RECORDS SUPPLIED:
>>>>

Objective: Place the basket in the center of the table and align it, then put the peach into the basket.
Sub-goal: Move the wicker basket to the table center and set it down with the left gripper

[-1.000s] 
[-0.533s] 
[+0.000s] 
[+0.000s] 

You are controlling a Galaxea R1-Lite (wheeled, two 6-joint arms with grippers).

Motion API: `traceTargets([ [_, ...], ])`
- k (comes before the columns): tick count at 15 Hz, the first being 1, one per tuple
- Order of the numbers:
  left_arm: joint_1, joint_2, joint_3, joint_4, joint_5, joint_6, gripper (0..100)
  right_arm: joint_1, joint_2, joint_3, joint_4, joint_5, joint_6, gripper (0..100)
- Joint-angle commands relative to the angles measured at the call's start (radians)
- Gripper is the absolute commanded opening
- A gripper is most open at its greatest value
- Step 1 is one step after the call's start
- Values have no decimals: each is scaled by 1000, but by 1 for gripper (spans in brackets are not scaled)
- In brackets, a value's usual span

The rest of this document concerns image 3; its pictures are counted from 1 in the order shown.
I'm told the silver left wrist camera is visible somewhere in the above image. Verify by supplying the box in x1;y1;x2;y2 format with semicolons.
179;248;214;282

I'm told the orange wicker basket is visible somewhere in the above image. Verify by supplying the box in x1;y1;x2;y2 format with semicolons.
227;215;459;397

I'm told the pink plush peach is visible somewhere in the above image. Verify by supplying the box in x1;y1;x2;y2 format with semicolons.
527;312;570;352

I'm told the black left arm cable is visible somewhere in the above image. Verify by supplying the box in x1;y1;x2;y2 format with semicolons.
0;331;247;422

<<<<
>>>>

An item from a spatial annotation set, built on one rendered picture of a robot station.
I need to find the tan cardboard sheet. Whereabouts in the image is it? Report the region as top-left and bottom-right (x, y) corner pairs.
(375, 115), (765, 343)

<<<<

WHAT IS BEING ASKED:
Copy, from the material, each line that holds the string "call".

WRITTEN RESPONSE:
- Joint-angle commands relative to the angles measured at the call's start (radians)
- Step 1 is one step after the call's start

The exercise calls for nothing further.